━━ RECORDED DATA

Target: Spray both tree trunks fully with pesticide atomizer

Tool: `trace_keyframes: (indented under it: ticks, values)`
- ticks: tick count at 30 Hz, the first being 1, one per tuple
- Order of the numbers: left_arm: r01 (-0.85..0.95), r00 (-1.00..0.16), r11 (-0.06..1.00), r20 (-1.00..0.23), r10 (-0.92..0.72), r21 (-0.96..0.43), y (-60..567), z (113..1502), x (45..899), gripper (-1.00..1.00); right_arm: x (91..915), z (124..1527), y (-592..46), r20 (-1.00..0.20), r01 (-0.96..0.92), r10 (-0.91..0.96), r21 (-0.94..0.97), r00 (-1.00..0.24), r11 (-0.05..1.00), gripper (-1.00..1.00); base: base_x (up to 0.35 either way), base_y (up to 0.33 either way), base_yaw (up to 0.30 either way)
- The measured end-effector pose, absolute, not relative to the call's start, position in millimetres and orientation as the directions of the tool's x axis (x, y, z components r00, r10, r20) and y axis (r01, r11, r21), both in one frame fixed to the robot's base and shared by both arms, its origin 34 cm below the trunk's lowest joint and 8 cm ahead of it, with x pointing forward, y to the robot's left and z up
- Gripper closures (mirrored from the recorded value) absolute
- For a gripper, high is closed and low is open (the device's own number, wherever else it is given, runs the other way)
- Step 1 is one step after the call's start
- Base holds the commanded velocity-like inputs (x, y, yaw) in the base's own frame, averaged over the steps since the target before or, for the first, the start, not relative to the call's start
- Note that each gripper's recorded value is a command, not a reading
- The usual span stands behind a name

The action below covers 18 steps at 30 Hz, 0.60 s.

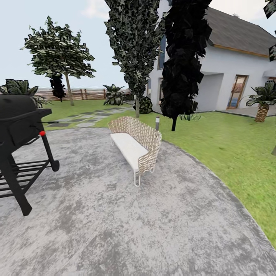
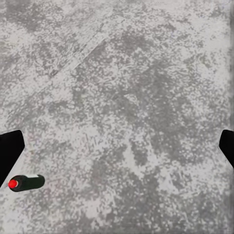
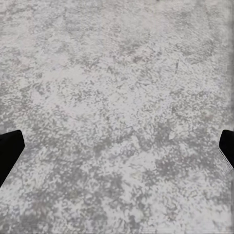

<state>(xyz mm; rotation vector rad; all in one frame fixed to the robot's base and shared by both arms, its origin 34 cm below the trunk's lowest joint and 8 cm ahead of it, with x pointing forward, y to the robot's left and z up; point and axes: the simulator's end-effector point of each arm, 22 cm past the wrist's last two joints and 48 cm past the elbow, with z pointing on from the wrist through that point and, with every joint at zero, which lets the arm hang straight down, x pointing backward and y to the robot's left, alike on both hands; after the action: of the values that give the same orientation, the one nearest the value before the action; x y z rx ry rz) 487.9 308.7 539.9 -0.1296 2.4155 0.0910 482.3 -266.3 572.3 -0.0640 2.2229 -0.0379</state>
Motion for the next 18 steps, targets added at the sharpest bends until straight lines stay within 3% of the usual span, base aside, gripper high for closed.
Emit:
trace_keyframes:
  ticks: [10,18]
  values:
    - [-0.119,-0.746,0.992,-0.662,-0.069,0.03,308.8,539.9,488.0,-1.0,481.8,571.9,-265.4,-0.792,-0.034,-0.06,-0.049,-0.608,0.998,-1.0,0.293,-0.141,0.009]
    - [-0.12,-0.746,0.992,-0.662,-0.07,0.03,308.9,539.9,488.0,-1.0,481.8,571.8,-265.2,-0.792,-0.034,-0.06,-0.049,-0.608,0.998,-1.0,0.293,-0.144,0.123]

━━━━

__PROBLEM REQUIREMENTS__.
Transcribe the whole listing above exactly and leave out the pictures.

__OUTPUT BELOW__.
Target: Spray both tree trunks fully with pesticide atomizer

Tool: `trace_keyframes: (indented under it: ticks, values)`
- ticks: tick count at 30 Hz, the first being 1, one per tuple
- Order of the numbers: left_arm: r01 (-0.85..0.95), r00 (-1.00..0.16), r11 (-0.06..1.00), r20 (-1.00..0.23), r10 (-0.92..0.72), r21 (-0.96..0.43), y (-60..567), z (113..1502), x (45..899), gripper (-1.00..1.00); right_arm: x (91..915), z (124..1527), y (-592..46), r20 (-1.00..0.20), r01 (-0.96..0.92), r10 (-0.91..0.96), r21 (-0.94..0.97), r00 (-1.00..0.24), r11 (-0.05..1.00), gripper (-1.00..1.00); base: base_x (up to 0.35 either way), base_y (up to 0.33 either way), base_yaw (up to 0.30 either way)
- The measured end-effector pose, absolute, not relative to the call's start, position in millimetres and orientation as the directions of the tool's x axis (x, y, z components r00, r10, r20) and y axis (r01, r11, r21), both in one frame fixed to the robot's base and shared by both arms, its origin 34 cm below the trunk's lowest joint and 8 cm ahead of it, with x pointing forward, y to the robot's left and z up
- Gripper closures (mirrored from the recorded value) absolute
- For a gripper, high is closed and low is open (the device's own number, wherever else it is given, runs the other way)
- Step 1 is one step after the call's start
- Base holds the commanded velocity-like inputs (x, y, yaw) in the base's own frame, averaged over the steps since the target before or, for the first, the start, not relative to the call's start
- Note that each gripper's recorded value is a command, not a reading
- The usual span stands behind a name

The action below covers 18 steps at 30 Hz, 0.60 s.


<state>(xyz mm; rotation vector rad; all in one frame fixed to the robot's base and shared by both arms, its origin 34 cm below the trunk's lowest joint and 8 cm ahead of it, with x pointing forward, y to the robot's left and z up; point and axes: the simulator's end-effector point of each arm, 22 cm past the wrist's last two joints and 48 cm past the elbow, with z pointing on from the wrist through that point and, with every joint at zero, which lets the arm hang straight down, x pointing backward and y to the robot's left, alike on both hands; after the action: of the values that give the same orientation, the one nearest the value before the action; x y z rx ry rz) 487.9 308.7 539.9 -0.1296 2.4155 0.0910 482.3 -266.3 572.3 -0.0640 2.2229 -0.0379</state>
Motion for the next 18 steps, targets added at the sharpest bends until straight lines stay within 3% of the usual span, base aside, gripper high for closed.
Emit:
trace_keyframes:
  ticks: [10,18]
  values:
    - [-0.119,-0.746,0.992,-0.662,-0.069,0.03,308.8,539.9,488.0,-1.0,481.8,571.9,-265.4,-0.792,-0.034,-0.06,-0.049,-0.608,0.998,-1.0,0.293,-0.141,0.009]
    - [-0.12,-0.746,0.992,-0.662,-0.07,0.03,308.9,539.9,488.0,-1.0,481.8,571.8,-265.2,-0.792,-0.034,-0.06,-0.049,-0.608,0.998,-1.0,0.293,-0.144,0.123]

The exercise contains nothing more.